Criminalização dos Movimentos Sociais


Entrevista: a criminalização dos movimentos sociais

“Quando o Movimento dos Trabalhadores Rurais Sem Terra aparece brandindo suas foices e facas

e ocupando latifúndios e prédios públicos, imediatamente a “opinião pública” reage dizendo que isto

é uma “violência”. Mas essa mesma “opinião pública” não percebe ou não quer perceber que por

trás disto que chama de violência há uma brutalidade muito maior: a de deixar milhares de pessoas

sem terra para plantar, sem alimento, engrossando os penhascos e periferias das grandes cidades.

Tornou-se normal pensar que milhares de pessoas não tenham o que comer, o que vestir ou onde

morar”,

A afirmação é de José Carlos Moreira da Silva Filho, professor do PPG em Direito da Unisinos.

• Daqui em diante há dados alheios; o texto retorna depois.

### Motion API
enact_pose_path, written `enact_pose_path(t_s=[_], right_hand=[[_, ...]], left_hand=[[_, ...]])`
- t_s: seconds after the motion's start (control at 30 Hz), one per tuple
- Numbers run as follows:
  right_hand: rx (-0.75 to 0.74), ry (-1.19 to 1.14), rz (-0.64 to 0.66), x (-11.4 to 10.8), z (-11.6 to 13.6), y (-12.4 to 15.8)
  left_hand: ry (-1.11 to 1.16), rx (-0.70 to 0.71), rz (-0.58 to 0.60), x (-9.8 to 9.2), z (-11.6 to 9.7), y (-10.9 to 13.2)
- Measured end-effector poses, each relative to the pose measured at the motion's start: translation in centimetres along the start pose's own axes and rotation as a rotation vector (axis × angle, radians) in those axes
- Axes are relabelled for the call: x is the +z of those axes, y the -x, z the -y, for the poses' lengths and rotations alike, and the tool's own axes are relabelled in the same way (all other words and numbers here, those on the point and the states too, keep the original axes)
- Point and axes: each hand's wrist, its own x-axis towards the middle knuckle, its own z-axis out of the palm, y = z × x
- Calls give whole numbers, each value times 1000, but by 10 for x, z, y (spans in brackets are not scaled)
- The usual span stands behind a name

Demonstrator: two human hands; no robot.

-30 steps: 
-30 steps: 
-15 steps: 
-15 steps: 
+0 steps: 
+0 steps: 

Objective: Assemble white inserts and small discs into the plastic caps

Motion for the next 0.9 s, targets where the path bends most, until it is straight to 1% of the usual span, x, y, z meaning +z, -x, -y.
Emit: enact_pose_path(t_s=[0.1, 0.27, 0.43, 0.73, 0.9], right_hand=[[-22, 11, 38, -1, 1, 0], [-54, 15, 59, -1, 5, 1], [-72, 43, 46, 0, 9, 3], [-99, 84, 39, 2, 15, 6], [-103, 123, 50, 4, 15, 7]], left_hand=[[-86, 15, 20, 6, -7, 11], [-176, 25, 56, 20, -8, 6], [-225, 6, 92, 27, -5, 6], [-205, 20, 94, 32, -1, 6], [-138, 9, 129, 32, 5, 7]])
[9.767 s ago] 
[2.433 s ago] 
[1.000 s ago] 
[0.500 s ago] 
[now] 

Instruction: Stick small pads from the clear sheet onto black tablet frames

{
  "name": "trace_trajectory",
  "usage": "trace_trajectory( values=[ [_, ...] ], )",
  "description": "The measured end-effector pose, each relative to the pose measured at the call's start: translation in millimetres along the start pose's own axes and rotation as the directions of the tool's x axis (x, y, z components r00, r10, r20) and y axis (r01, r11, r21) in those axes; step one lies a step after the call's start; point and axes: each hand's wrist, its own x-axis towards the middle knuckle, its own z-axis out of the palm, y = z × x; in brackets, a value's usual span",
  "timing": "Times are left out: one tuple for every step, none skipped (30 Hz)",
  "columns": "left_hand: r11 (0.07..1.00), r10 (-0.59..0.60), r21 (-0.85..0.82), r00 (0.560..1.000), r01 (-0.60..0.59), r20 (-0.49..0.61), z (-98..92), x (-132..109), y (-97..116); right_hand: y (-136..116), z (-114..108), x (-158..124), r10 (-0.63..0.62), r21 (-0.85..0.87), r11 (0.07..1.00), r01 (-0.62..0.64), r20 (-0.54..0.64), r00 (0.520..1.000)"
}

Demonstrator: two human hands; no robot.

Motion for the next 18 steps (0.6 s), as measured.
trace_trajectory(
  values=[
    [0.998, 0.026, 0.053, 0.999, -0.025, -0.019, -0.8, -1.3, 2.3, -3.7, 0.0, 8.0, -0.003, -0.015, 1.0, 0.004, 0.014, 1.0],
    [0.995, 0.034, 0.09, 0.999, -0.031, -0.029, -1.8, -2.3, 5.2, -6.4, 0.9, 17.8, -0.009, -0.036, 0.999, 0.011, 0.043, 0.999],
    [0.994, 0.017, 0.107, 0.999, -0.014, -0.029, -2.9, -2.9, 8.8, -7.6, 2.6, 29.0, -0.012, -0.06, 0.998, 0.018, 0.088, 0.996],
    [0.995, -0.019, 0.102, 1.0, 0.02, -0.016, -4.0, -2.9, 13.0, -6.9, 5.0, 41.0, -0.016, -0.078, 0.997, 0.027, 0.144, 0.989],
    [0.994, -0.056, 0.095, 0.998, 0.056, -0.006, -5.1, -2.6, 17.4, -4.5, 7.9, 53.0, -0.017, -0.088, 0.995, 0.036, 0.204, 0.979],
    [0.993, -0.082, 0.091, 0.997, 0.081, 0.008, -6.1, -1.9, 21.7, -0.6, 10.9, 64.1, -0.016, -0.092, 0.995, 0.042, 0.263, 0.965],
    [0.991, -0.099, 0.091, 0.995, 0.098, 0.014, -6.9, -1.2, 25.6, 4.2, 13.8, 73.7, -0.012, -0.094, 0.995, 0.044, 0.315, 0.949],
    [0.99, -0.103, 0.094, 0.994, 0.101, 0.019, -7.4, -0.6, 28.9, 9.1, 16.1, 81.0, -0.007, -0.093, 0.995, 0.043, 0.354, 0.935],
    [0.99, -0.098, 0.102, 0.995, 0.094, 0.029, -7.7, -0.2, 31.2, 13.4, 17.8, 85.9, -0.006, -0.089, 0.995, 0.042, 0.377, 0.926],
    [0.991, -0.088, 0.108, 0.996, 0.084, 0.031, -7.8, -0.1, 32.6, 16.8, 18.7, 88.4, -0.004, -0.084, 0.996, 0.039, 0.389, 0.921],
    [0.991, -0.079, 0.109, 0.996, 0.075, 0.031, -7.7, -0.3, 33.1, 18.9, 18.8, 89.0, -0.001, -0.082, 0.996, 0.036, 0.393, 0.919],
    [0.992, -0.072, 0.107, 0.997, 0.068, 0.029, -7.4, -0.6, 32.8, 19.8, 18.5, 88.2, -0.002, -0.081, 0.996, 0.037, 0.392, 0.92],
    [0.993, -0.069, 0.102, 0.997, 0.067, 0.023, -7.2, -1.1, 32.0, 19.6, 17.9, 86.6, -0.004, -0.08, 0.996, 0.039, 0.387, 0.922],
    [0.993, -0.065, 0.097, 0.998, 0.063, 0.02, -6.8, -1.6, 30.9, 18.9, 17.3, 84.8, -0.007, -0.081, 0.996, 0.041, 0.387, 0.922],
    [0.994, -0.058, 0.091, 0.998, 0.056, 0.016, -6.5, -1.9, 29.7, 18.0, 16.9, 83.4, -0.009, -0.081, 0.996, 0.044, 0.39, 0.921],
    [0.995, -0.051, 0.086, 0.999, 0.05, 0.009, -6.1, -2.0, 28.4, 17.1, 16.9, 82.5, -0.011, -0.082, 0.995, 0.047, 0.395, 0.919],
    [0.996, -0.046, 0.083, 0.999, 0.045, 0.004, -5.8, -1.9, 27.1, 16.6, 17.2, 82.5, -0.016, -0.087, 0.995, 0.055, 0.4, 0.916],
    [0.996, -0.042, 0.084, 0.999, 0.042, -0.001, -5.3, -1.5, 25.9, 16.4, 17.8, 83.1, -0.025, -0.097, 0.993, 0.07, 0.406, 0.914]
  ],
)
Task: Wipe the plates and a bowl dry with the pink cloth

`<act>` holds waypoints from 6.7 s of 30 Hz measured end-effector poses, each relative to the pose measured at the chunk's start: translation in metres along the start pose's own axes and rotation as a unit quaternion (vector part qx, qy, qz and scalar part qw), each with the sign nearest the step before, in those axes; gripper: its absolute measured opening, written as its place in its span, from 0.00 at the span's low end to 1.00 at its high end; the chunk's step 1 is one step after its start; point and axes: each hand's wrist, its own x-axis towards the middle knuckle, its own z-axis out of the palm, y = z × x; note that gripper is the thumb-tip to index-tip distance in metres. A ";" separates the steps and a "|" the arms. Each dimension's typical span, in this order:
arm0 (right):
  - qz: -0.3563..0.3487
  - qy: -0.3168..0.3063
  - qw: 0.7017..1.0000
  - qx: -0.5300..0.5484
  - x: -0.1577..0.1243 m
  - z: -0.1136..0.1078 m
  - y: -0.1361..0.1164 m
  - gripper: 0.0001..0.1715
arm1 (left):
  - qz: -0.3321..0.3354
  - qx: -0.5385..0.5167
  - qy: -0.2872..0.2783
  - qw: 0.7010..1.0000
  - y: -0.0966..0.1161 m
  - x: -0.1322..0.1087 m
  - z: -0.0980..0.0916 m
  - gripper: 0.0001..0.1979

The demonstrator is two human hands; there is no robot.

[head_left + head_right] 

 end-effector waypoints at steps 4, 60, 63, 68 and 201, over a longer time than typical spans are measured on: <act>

Em entrevista concedida por e-mail à IHU On-Line, o pesquisador comenta a relação estabelecida

entre o Poder Público e os movimentos sociais, e destaca o surgimento de ativistas que

apresentam como novidade uma “afirmação positiva da diferença”, legitimando a alteridade das

minorias. José Carlos Moreira da Silva Filho é graduado em Direito, pela Universidade de Brasília (UnB),

mestre, pela Universidade Federal de Santa Catarina, com a dissertação O pluralismo jurídico,

os novos movimentos sociais e a exterioridade em Dussel, e doutor, pela Universidade Federal

do Paraná (UFPR).

Atualmente, também é conselheiro da Comissão de Anistia do Ministério da Justiça.

Confira a entrevista.

IHU On-Line - O senhor afirma, no artigo “Criminologia e alteridade: o problema da

criminalização dos movimentos sociais no Brasil”(1), que a criminalização dos

movimentos sociais é um reflexo da dificuldade em se aceitar os limites existenciais,

revelando a arrogância do logos ocidental e a negação da alteridade. Quais são

as raízes desse sentimento de negação dos movimentos sociais? Por que a maioria

da população brasileira e os setores conservadores da sociedade negam a alteridade

das minorias?

José Carlos Moreira da Silva Filho - Há uma relação direta entre o projeto de predomínio

da razão ocidental (seus modelos sociais e pretensões de totalidade e univocidade, quer

da soberania nacional, da razão científica ou do modelo econômico capitalista e

desenvolvimentista) e a dificuldade que temos em lidar com o diverso e o diferente, inclusive

com relação ao que há de estranho em nós mesmos. É difícil admitir nossa finitude e,

conseqüentemente, admitir que não temos condições de descrever e compreender tudo.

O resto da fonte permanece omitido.